There are multiple injuries and a “no-win, no-fee solicitor/ Thinking of relocating to a Buddhist monastery in Halifax”.
 
It’s all, Dawson says, sort of true. “It was a pretty disastrous trip, I’ll say that. But a little scratch might become a cut, and a cut might become a wound …”
 
But trying to write honestly about real lives across The Glass Trunk and Nothing Important brought its own demands.
 
“You’re dealing with other people’s stories and you have a duty to do right by that. But part of that duty also involves being creative.”
 
Dawson’s ears were opened to the possibilities of music not by questing parents, but by the local library.
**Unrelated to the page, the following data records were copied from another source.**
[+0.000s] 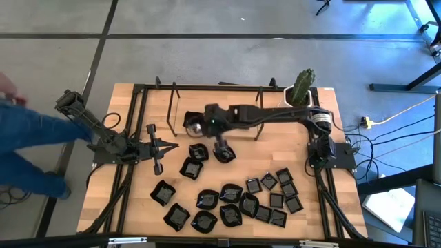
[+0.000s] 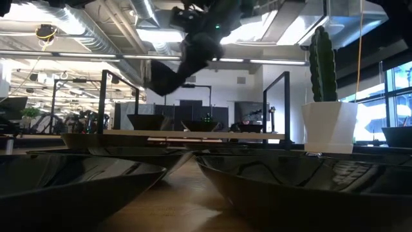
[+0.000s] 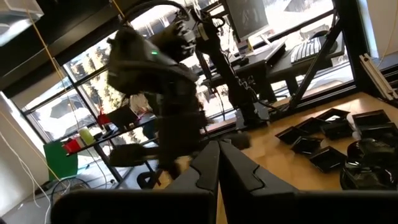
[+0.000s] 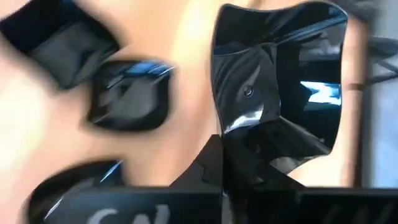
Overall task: Pick & Place Mini shaped plates
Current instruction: Stack the distorted square plate on the top of the distorted square plate on the shelf
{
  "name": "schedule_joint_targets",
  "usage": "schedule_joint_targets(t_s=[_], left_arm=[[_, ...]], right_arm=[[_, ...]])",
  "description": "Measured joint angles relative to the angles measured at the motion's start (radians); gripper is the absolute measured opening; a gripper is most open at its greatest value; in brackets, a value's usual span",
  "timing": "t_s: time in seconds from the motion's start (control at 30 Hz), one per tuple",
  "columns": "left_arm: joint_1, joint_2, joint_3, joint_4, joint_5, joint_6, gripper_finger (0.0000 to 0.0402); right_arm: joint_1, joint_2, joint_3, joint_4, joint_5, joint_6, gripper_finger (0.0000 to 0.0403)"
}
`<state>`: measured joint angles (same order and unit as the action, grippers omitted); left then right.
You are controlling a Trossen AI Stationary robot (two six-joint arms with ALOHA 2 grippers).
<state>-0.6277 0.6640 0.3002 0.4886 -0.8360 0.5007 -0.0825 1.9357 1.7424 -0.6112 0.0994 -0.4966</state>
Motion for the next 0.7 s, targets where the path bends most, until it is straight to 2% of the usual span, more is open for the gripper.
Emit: schedule_joint_targets(t_s=[0.13,0.33,0.7], left_arm=[[0.000,0.000,0.000,0.000,0.000,0.000,0.0003],[0.000,0.000,0.000,0.000,-0.001,0.000,0.0003],[0.000,0.000,0.000,0.000,-0.001,0.000,0.0003]], right_arm=[[-0.017,0.004,0.000,0.088,0.043,0.075,0.0001],[-0.016,0.042,0.026,0.077,0.109,0.200,0.0001],[-0.018,0.307,0.449,-0.207,0.192,0.325,0.0001]])
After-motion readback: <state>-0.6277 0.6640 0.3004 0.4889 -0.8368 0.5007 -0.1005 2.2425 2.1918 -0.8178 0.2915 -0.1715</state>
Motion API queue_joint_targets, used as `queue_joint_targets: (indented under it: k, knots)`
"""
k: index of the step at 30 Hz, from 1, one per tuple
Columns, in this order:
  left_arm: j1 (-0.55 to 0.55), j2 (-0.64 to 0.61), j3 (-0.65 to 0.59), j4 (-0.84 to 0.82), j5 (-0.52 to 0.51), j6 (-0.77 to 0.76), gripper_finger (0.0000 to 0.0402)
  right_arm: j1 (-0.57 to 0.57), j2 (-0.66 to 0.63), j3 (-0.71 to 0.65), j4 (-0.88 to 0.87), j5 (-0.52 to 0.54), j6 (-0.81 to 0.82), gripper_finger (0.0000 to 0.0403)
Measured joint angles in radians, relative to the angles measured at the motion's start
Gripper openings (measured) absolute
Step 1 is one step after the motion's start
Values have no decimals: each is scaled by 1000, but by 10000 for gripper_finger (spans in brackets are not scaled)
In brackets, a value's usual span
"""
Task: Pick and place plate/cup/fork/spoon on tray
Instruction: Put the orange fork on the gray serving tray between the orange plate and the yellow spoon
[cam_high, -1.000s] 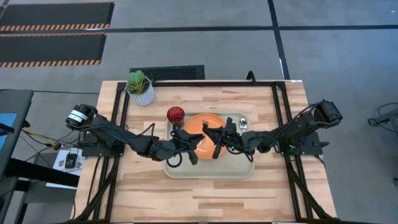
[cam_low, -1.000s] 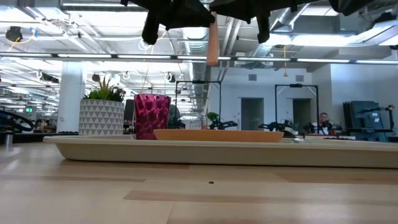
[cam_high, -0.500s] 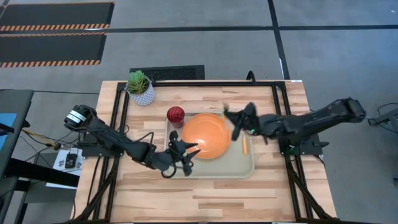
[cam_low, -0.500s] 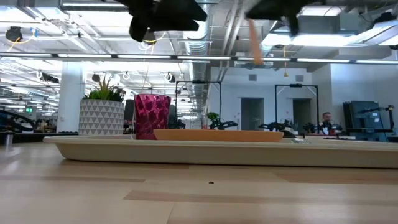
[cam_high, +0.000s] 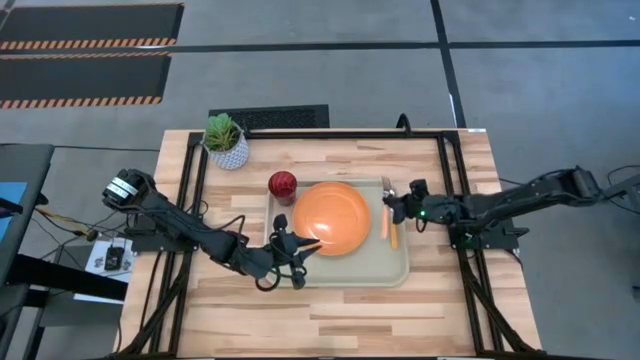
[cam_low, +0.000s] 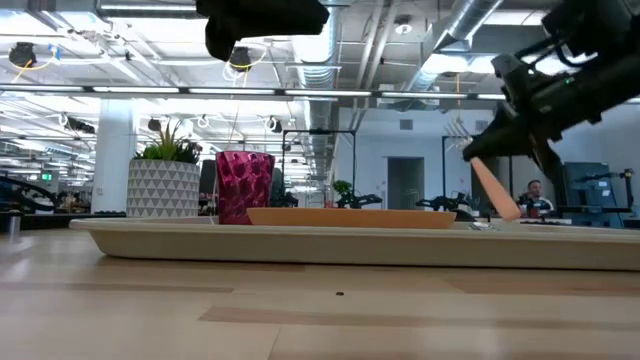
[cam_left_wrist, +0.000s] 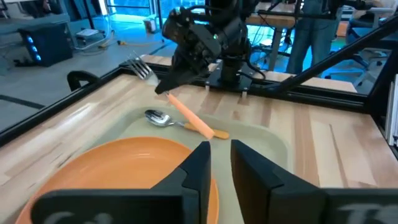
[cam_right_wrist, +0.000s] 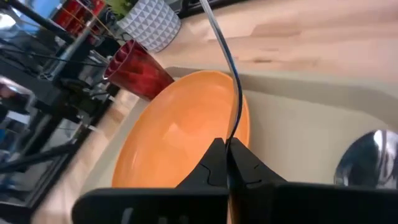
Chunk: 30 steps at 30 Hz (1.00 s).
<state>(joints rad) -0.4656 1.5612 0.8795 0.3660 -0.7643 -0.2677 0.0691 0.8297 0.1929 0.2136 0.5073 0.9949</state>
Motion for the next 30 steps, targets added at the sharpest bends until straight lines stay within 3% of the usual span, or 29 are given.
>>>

That was where he found the jazz albums that encouraged him to move on to experimental music and improv; it was where he heard the Ali Farka TourĂ© album that “opened a whole can of worms”; it was where he first listened to classical music.
 
All that feeds into his own musical celebration of the north-east, whose characterisation as a land of “humble worker bees” he disdains.
 
“There’s a really crass side to it, which is the side flagged by Sting, for instance. I don’t want to be in the business of calling other musicians, but I think I’m on safe ground with Sting.
 
“He has written a disgusting musical; it’s really bile-making – he’s singing in this cod Geordie accent. Arts money is pumped on to vast projects which supposedly celebrate [Newcastle], but it’s the same things they’re rolling out – these overplayed, trite Geordie accents.”
 
In recent months, Dawson has appeared on the cover of The Wire magazine, and been celebrated at length by The Quietus website, which would tend to mark him out as a maker of “difficult music”. It’s odd and disquieting, certainly, but also beautiful in its strangeness.
 
“I aim to be as accessible as possible, for sure,” he says. “But it has to be what it has to be. I think about symmetry a lot, the notion of reflection – but a broken mirror making a slightly distorted reflection.”
 
And what does his family make of it all? He laughs gently. “My dad came to the launch gig. He left halfway through to get the last train.”